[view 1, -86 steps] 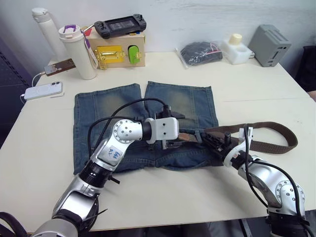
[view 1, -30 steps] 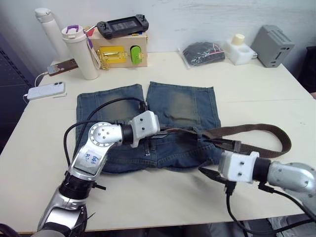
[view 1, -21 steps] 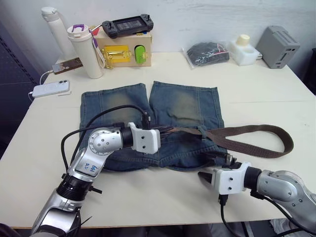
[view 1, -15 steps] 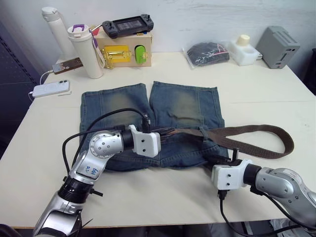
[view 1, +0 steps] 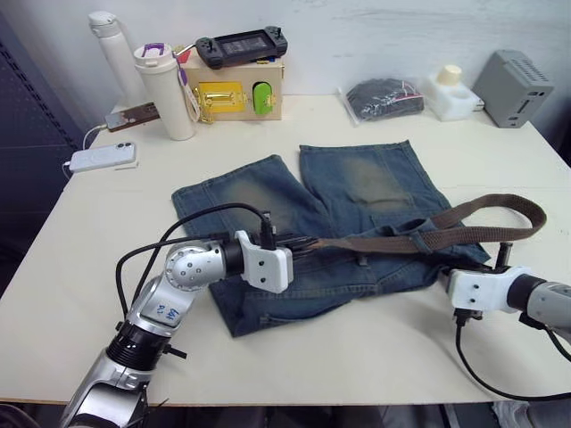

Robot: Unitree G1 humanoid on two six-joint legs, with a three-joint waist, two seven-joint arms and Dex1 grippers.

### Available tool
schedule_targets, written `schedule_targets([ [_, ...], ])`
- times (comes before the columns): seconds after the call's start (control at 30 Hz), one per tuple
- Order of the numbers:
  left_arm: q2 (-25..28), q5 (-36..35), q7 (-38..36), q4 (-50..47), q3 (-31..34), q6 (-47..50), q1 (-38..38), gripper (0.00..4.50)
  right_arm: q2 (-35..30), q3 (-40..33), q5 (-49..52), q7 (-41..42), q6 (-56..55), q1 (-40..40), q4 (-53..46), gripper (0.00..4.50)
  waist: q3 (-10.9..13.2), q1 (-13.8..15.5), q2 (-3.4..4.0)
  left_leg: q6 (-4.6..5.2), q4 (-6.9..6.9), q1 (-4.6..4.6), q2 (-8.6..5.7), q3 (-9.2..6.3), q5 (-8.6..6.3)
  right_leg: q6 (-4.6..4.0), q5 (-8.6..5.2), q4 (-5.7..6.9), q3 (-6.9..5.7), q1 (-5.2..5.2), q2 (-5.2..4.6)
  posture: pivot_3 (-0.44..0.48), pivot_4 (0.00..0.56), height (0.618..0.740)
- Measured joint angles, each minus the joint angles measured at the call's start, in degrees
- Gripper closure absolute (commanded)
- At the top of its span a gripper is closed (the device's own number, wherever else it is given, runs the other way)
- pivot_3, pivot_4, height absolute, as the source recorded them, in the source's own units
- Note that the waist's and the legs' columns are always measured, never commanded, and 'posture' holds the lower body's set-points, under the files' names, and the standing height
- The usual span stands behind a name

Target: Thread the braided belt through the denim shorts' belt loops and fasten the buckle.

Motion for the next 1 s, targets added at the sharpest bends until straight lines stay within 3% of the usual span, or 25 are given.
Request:
schedule_targets([
  [0.07, -0.06, 0.15, 0.13, 0.00, 0.00, -0.28, 0.00, 4.50, 0.34, -0.08, 0.72, 1.08, 0.27, -0.35, -0.15, 4.48, 0.01, -0.04, 0.01, 0.00, 0.00, 0.00, 0.01, 0.00, 0.00, 0.00, 0.00, 0.00, 0.00, -0.01, 0.01, 0.000, 0.150, 0.645],
  [0.27, -0.23, 0.52, 0.53, 0.00, 0.00, -1.14, 0.02, 4.50, 5.63, -2.18, 9.48, 5.97, 12.32, -1.39, -6.33, 1.63, 0.01, -0.07, 0.01, -0.01, -0.01, -0.01, 0.06, -0.02, -0.01, 0.00, 0.00, -0.04, -0.01, 0.00, 0.04, 0.000, 0.150, 0.645],
  [0.3, -0.26, 0.58, 0.58, 0.01, 0.00, -1.29, 0.02, 4.50, 6.33, -2.87, 11.58, 6.92, 14.85, -1.46, -7.62, 1.31, 0.01, -0.07, 0.01, -0.01, -0.02, 0.00, 0.07, -0.02, -0.01, 0.00, 0.00, -0.05, -0.01, 0.00, 0.04, 0.000, 0.150, 0.645],
  [0.37, -0.28, 0.95, 0.79, 0.03, -0.09, -2.19, 0.00, 4.50, 7.95, -5.64, 19.86, 9.38, 24.15, -1.89, -11.36, 0.31, 0.07, -0.06, 0.09, -0.01, -0.02, -0.01, 0.07, -0.01, -0.01, 0.00, 0.00, -0.08, 0.00, 0.00, 0.04, 0.000, 0.150, 0.645],
  [0.4, -0.28, 1.13, 1.01, 0.06, -0.18, -2.70, -0.01, 4.50, 8.45, -7.82, 24.96, 10.22, 30.00, -2.87, -13.34, 0.03, 0.12, -0.05, 0.16, -0.01, -0.01, -0.02, 0.07, 0.00, -0.01, 0.00, 0.00, -0.12, 0.01, 0.00, 0.04, 0.000, 0.150, 0.645],
  [0.6, -1.06, 6.28, 3.75, 3.85, -2.07, -8.46, -1.97, 4.50, 6.06, -23.41, 61.18, 11.45, 63.64, -9.62, -21.92, 0.03, 0.24, 0.21, 0.21, -0.01, -0.02, -0.02, 0.13, -0.11, -0.01, -0.01, 0.00, -0.26, -0.10, 0.14, 0.04, 0.000, 0.150, 0.645],
  [0.7, -2.96, 10.21, 6.81, 6.74, -3.53, -12.02, -5.06, 4.50, 5.97, -23.68, 82.41, 3.71, 77.27, -10.49, -22.25, 0.03, 0.31, 0.49, 0.10, 0.00, 0.09, -0.09, 0.13, -0.09, -0.01, -0.01, 0.01, -0.34, -0.08, 0.18, 0.00, 0.000, 0.150, 0.645],
  [0.87, -5.85, 13.91, 10.30, 10.64, -5.75, -15.95, -8.84, 4.50, 12.76, -14.25, 110.72, -22.65, 73.79, -10.14, -21.13, 0.03, 0.33, 0.27, 0.05, 0.00, 0.12, -0.20, 0.18, -0.01, -0.01, 0.00, 0.01, -0.32, -0.01, 0.08, -0.06, 0.000, 0.150, 0.645],
  [1.0, -6.79, 14.37, 10.68, 12.58, -7.31, -18.14, -9.59, 4.50, 20.16, -9.26, 121.74, -41.45, 64.04, -9.75, -18.03, 0.03, 0.34, 0.15, 0.06, 0.01, 0.14, -0.22, 0.16, -0.04, -0.01, 0.01, 0.02, -0.30, 0.01, 0.06, -0.01, 0.000, 0.150, 0.645],
])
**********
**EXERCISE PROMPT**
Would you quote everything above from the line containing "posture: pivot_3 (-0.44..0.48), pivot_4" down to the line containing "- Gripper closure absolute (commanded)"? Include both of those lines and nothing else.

**WORKED SOLUTION**
  posture: pivot_3 (-0.44..0.48), pivot_4 (0.00..0.56), height (0.618..0.740)
- Measured joint angles, each minus the joint angles measured at the call's start, in degrees
- Gripper closure absolute (commanded)

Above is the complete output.